Build the benchmarks by defining the cmake variable MEMILIO_BUILD_BENCHMARKS=ON in the build. Make sure to use a Release build, to test performance.
cmake .. -DMEMILIO_BUILD_BENCHMARKS=ON -DCMAKE_BUILD_TYPE=Release
cmake --build .
Run the benchmark executable
.\build\bin\abm_benchmark
Each benchmark is run for a number of iterations and the average time is reported.
Benchmark Time CPU Iterations
---------------------------------------------------------------------------
abm_benchmark/abm_benchmark_50k 7583 ms 7583 ms 1
abm_benchmark/abm_benchmark_100k 18216 ms 18214 ms 1
abm_benchmark/abm_benchmark_200k 41492 ms 41489 ms 1
You may get a warning ***WARNING*** CPU scaling is enabled, the benchmark real time measurements may be noisy and will incur extra overhead.
If possible, disable CPU scaling to improve the consistency of results, see here. You also want to have as little other load on your system as possible while the benchmark is running. If it is not possible to disable frequency scaling you need to increase the runtime of the benchmark with the commands below, but constant CPU frequency is necessary to get the most reliable results and measure small differences.

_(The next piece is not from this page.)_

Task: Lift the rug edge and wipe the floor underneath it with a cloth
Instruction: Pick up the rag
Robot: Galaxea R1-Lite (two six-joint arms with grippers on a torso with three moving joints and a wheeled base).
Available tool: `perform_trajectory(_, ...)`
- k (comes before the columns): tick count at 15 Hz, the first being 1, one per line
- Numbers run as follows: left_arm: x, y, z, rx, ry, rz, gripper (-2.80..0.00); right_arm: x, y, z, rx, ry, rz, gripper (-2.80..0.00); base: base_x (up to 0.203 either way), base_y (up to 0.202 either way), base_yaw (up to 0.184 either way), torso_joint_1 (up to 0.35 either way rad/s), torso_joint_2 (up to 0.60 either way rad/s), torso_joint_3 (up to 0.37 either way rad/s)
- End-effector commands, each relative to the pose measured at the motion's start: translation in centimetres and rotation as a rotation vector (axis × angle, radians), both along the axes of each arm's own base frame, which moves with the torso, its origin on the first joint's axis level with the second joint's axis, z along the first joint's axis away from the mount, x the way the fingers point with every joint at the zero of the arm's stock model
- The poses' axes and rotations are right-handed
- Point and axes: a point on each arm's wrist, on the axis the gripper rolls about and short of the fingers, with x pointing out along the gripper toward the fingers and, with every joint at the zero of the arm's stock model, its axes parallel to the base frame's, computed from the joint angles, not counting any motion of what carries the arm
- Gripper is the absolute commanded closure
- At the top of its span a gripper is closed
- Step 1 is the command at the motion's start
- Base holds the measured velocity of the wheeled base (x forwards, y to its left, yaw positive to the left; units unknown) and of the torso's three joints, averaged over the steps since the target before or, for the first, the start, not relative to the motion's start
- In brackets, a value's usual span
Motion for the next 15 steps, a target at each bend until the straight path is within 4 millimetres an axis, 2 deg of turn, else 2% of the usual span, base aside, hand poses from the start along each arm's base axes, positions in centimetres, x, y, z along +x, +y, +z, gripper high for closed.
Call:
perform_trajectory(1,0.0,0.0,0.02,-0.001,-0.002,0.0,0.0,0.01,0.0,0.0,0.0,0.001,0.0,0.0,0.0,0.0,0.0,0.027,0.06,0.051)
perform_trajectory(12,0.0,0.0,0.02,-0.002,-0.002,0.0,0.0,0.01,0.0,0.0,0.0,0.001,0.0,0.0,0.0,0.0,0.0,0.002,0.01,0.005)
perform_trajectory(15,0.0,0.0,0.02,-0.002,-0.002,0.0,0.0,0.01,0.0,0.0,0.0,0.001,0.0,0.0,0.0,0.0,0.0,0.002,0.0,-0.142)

REMINDER: Don't forget to reenable CPU scaling after you ran the benchmarks to save energy. Reboot may restore the settings as well.
The benchmark executable has a number of command line arguments that customize the execution, use --help
to see all. There are two important arguments that can be used to get more consistent/stable results:
-
--benchmark_min_time=<T>
: Iterate every benchmark so that the total runtime of iterations is at leastT
seconds. By default, the minimum time is 1 sec, which may not be enough on systems that aren't completely dedicated to the benchmark (60 secs worked well in our initial tests, but you may need to experiment if timings vary a lot) -
--benchmark_repetitions=<N>
: Repeat every benchmarkN
times and report the mean, median, and variance of the repetitions. (Repetitions are not the same as iterations, i.e., a benchmark may be repeated 10 times for 5 iterations each. Every repetition runs for at least the minimum time.)
benchmark_repetitions
is useful to check the timing results, because it reports variance. But it can be expensive, because it also repeats the long running benchmarks. benchmark_min_time
only adds more iterations for short running benchmarks which are more prone to give unstable results. One possible workflow when using the benchmark for the first time is to use e.g. 5-10 repetitions to check the variance and increase the minimum time until variance is acceptable, then continue with only 1 repetion with that minimum time.